B-Tree:The B-Tree, a dynamic and self-balancing structure, boasts a unique characteristic where all paths from the root to the leaf pages maintain the same length, ensuring a consistent tree height denoted as 'h.' This adaptability extends to insertion and deletion operations, making it an efficient choice for dynamic datasets. Within the B-Tree, data entries find their place in the leaf pages, while index entries are housed in the internal pages. Each page, representing a node in the tree, adheres to a minimum occupancy rule, except for the root, typically maintained at around 50%. Essentially, every node in the tree corresponds to a page in the file, contributing to the organized and balanced nature of the B-Tree structure.

We first implemented the barebones structure of B-Tree, then B-Tree Search, then supported B-Tree Insertion and Deletion. It seems simple but I can assure you that it is not. You can find more info here.
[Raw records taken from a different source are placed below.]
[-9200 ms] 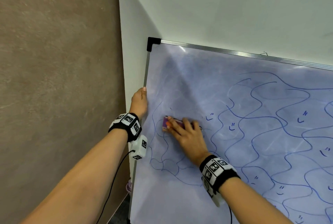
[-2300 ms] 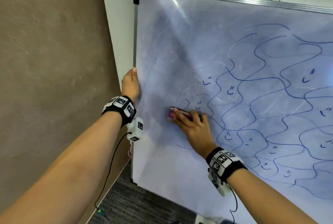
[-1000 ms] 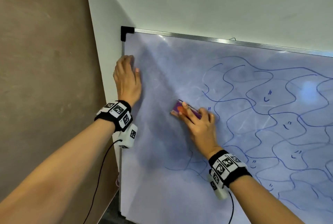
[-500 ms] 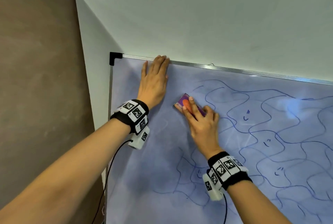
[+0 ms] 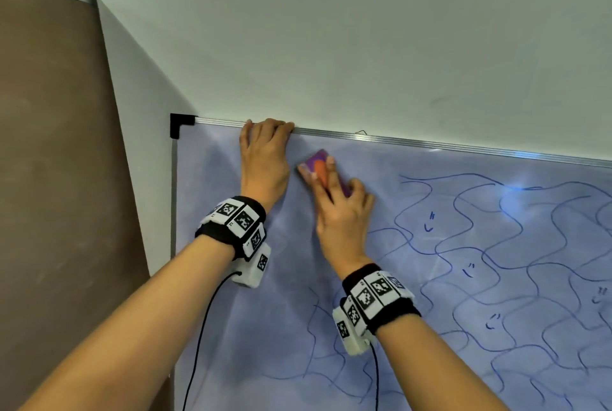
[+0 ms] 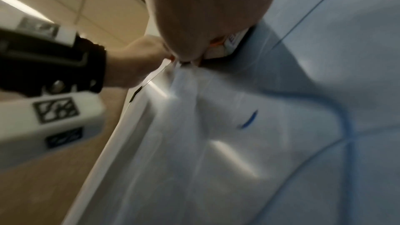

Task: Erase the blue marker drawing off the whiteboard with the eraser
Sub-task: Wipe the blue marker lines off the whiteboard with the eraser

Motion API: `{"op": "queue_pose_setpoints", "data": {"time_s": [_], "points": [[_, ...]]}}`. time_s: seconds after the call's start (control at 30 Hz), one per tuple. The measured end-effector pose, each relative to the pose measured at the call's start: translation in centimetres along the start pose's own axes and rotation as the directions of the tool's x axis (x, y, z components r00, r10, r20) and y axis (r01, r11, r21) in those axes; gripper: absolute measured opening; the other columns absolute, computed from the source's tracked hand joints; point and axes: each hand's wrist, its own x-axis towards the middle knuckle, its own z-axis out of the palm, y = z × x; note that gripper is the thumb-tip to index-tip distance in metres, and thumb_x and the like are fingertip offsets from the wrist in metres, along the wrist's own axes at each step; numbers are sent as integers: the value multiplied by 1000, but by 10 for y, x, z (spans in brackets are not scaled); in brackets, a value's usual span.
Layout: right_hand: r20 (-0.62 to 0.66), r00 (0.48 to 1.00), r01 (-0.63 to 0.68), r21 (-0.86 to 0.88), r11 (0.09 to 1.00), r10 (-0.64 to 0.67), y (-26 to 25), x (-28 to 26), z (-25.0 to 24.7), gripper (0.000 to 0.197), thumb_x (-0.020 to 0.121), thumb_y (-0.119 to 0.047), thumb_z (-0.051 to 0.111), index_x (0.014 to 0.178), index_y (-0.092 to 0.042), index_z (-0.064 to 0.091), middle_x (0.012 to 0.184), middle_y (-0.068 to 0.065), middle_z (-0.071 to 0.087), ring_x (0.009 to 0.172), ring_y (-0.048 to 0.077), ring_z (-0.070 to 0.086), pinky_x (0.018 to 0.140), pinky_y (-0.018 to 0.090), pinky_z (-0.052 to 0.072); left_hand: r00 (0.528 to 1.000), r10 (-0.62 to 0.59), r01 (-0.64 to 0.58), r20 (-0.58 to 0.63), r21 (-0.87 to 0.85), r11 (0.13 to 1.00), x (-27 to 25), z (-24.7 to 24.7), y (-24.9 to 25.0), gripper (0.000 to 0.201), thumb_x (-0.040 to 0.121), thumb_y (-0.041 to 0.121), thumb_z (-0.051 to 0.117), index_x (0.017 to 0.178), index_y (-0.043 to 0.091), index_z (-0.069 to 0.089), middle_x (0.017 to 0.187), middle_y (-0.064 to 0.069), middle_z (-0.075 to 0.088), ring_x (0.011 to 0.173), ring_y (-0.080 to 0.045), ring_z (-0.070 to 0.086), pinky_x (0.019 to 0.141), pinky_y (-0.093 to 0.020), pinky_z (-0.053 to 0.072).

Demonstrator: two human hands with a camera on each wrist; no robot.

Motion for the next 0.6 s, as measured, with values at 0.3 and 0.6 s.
{"op": "queue_pose_setpoints", "data": {"time_s": [0.3, 0.6], "points": [[-113, 963, -254, -64, 965, 246, 71, -12, -22, 53, 87, -15, 59, 138, -25, 49, 150, 6, 37, 98, 31, 39, 76, 40, 35, 1000, 26, -26, 1, 17, 1000, 0, -4, -2, 49, 75, -10, 48, 117, 9, 62, 109, -7, 61, 105, -25, 55, 113, -48, 18], [-30, 997, -76, -12, 997, 76, 13, -28, -6, 67, 83, -8, 57, 143, -30, 38, 150, 5, 38, 96, 32, 42, 75, 39, 32, 995, -23, 21, -92, -18, 1000, -2, 5, 1, 41, 77, -10, 51, 110, 12, 64, 104, -5, 61, 100, -22, 53, 107, -44, 23]]}}
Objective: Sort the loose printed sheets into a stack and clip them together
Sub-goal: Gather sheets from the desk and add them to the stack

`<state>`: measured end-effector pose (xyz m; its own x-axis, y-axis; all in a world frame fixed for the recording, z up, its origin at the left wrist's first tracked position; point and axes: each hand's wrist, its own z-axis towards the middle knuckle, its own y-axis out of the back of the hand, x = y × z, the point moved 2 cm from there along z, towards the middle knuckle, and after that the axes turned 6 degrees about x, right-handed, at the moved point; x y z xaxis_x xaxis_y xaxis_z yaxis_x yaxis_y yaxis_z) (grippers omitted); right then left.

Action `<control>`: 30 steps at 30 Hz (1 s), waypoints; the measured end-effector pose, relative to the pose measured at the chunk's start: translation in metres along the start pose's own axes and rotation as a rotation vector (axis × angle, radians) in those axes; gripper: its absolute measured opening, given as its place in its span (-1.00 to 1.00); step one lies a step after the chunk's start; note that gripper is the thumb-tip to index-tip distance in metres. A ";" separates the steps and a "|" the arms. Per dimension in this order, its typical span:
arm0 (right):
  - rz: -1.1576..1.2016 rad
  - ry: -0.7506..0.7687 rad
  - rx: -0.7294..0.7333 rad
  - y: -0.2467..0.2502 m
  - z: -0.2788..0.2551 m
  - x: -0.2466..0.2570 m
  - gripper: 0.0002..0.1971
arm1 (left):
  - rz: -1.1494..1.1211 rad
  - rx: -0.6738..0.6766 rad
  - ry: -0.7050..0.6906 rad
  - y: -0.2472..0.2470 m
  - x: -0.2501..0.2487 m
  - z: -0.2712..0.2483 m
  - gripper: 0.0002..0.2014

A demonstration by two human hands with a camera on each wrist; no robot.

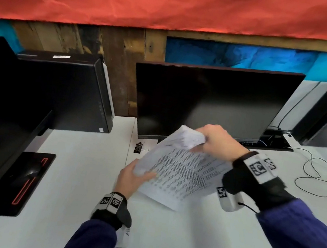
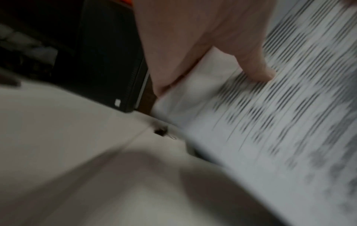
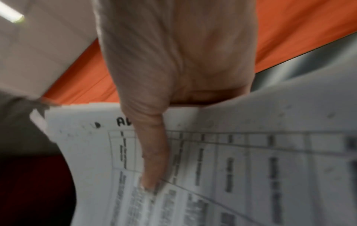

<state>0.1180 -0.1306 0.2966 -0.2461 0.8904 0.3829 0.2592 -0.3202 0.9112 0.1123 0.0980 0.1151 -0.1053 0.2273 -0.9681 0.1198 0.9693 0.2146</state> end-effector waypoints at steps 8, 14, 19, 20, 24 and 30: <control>1.111 -0.145 -0.193 -0.062 -0.046 -0.099 -0.77 | -0.544 0.173 0.120 -0.009 -0.025 -0.003 -0.57; 1.270 -0.157 -0.364 -0.109 -0.050 -0.104 -0.74 | -0.461 -0.056 0.137 -0.027 -0.011 0.008 -0.71; 1.291 -0.162 -0.194 -0.124 -0.051 -0.116 -0.51 | -0.446 0.020 0.251 -0.023 0.015 0.012 -0.31; 1.291 -0.173 -0.164 -0.129 -0.050 -0.118 -0.50 | -0.436 0.060 0.265 -0.022 0.017 0.012 -0.30; 1.371 -0.208 -0.266 -0.135 -0.042 -0.120 -0.47 | -0.407 0.043 0.225 -0.024 0.013 0.008 -0.52; 1.303 -0.167 -0.396 -0.119 -0.039 -0.112 -0.56 | -0.405 -0.013 0.164 -0.021 0.003 0.001 -0.35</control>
<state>0.0779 -0.2046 0.1510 0.0902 -0.1042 0.9905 -0.0744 -0.9924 -0.0976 0.1100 0.0780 0.1075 -0.2971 -0.1608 -0.9412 0.0244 0.9841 -0.1758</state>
07. Basic Query Processing

In our journey to build Taco DB, we've successfully constructed several crucial layers, each contributing to the database's functionality. These include the layer responsible for storing data on the disk, the Buffer Manager aiding database access, the layer managing record layout on data pages and heap files, and the layer enhancing data retrieval through BTree indexes. Now, as we move forward, the pivotal task is to effectively process user requests. This led to the development of a query processor for Taco DB in this phase. Here, our focus shifted from algorithmic intricacies to common engineering patterns and memory management. We implemented physical plans and execution states for basic operators like selection, projection, cartesian product, and aggregation, marking a significant step towards a fully functioning single-threaded database, albeit without a SQL parser and an optional query optimizer at this stage. Notably, external sorting in Taco DB is treated as a standalone component, offering versatility for various scenarios.

08. Join Algorithms

In the realm of databases, joins are a common yet resource-intensive operation, with results potentially ballooning to the size of the cartesian product. To mitigate the cost of joins, various approaches are employed. Among them are the Nested-Loop join, which can be simple, block-oriented, or indexed, and the Sort-Merge join. Another strategy involves Hash joins, with options like basic hash partitioning and hybrid hashing. In our implementation, we tackled the challenge by incorporating both the Sort-Merge join and an Indexed version of the Nested Loop join.

Sort Merge Join: For the entire query processing layer, we used Volcano model for structuring the implementation of the operators. Suppose there are two relations R, E and they have a column in common, say sid Idea is to sort R on R.sid and sort E on E.sid. Merge them and emit the pairs with matching values on the join columns.

Index Nested Loop Join: Indexes, specifically B+-Trees in Taco DB, can be leveraged to perform certain types of joins. We implemented the index nested loop join for equi-joins in this project. As in the System-R style query plan, the inner relation of an index nested loop is always a table with an index built on top of a list of fields. The general idea of the index nested loop join is to use each output record of the outer plan to probe the provided index for the matching records from the inner table.

09. Building Optimized Query Plan

Finally, to get a hint on how the entire query processing pipeline (planning, optimization, and execution) works, we manually planned and optimized three queries for TPC-H, which is a common benchmark used to measure DBMS query performance.